– Добрый вечер, Василий Степанович. Какими судьбами?
Стефанов покосился на директора, словно ожидал от него помощи. Трусевич пояснил:
– Разговор у Столыпина будет посвящен тем безобразиям, которые творятся сейчас в Москве. И о которых подал сигнал господин коллежский секретарь.
Подал сигнал? Лыков перевел взгляд на Лебедева. Его приятель скривился:
– Именно так, Алексей Николаевич. Я, когда уезжал сюда, оставил дела в порядке. А Мойсеенко, судя по всему, их развалил. И не просто развалил! Там черт-те что творится… До меня доходили слухи, которым я, признаться, не верил. Но приехал Василий Степанович и рассказал такое, что я сразу же пошел к Максимилиану Ивановичу. А тот к Столыпину. Надо что-то делать!
Надворный советник Мойсеенко три года назад сменил Лебедева на должности главного московского сыщика. Алексей Николаевич и его знал очень хорошо, оттого и недолюбливал. По его мнению, лучшей заменой был бы тот же Стефанов. Но он не вышел чином, и место отдали другому. Однако что такого натворил Дмитрий Петрович, что подвиги его удостоились внимания самого премьера?
Наконец всех позвали к Столыпину.
Совещание проходило в малом зале дворца Кочубея на Фонтанке, 16. Столыпин помимо должности премьер-министра сохранил за собой еще и пост министра внутренних дел. И на этом основании имел право на министерскую квартиру, размещавшуюся в бывшем графском дворце. В разное время тут жили и Горемыкин, и Дурново, однако Петр Аркадьевич селиться не захотел. Он жил на Елагином острове, но совещания часто проводил здесь, что вполне устраивало Департамент полиции. Ходить недалеко – только из южного департаментского корпуса перебраться в западный министерский.
Столыпин, усталый и чем-то недовольный, молча по старшинству подал руку вошедшим. Кивнул, все сели, и премьер сразу обратился к москвичу:
– Это правда, что вы сообщили Макарову?
– Так точно, ваше превосходительство.
– Тогда расскажите все еще раз, чтобы мы послушали. И как можно подробнее.
– Слушаюсь.
Стефанов откашлялся; было видно, что он сильно волнуется.
– Значит, придется сначала рассказать мне о себе, ваше превосходительство. Кто я и что, а также как попал в это колесо.
– Начинайте и не волнуйтесь, – доброжелательно подбодрил москвича Столыпин. – Если вы говорите правду, коронная власть защитит вас в любом случае.
– Благодарю. Значит, вот как теперь в Москве обстоят дела…

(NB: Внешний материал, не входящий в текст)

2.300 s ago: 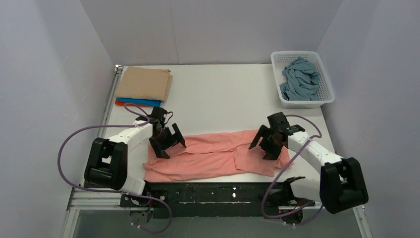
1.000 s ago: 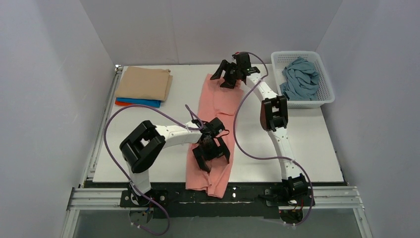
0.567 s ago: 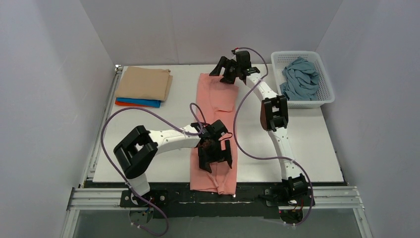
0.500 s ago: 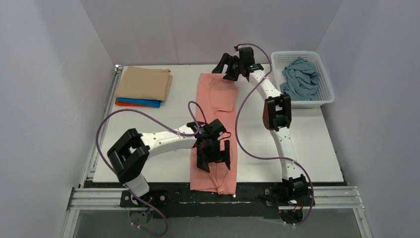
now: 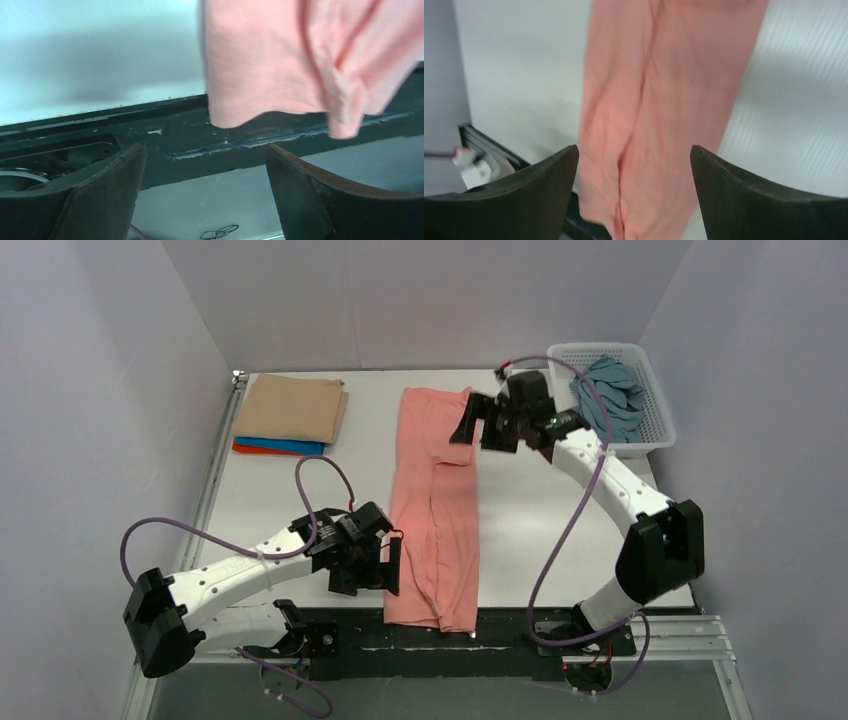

Стефанов вдохнул, будто собирался прыгнуть в полынью, и начал:
– Я поступил в московскую наружную полицию в тысяча восемьсот девяностом году. Начал с письмоводителя по вольному найму, а через четыре года вырос в околоточные надзиратели. Имею за свою службу сорок благодарностей и шесть наград, включая двое часов с цепочкой, а также подарок от президента Северо-Американских Соединенных Штатов. В девятьсот третьем году господин Лебедев меня выделил и взял на службу к себе, в сыскную полицию. Сразу чиновником для поручений. А фактически я исполнял обязанности его помощника.
– Почему фактически? – обратился Столыпин к коллежскому асессору.
Лебедев пояснил:
– Должности помощника тогда в штате МСП не существовало, она появилась лишь в прошлом году, после моего ухода. Но я подтверждаю, что Василий Степанович был моей правой рукой.
Москвич продолжил:
– С переводом в сыскную жизнь моя сильно усложнилась. Дела были самые разные, в том числе и опасные. Господин Лебедев застал лишь часть дознаний, наиболее громкие начались после его отъезда. Но многому свидетелем оказался господин Лыков…
– Что скажете, Алексей Николаевич? – оживился Столыпин.
– Так и есть, Петр Аркадьевич, – ответил коллежский советник. – Мы со Стефановым вместе ловили банду головорезов во главе с Федюниным – они грабили церкви и убивали при этом сторожей. Потом шайку Галеева, убившую лавочника Лаврентьева и его дворника. При аресте банды Рыжова оба попали под огонь, рядом ранило агента. А Василий Степанович и ухом не повел, храбро пошел на пули.
В повадке Столыпина что-то изменилось. Лебедева он видел второй раз в жизни и к его словам отнесся равнодушно. А Лыкова премьер знал и уважал. Свидетельство Алексея Николаевича значило для него много.
– Продолжайте, Василий Степанович, – сказал он, давая понять таким обращением, что теперь более доверяет словам докладчика.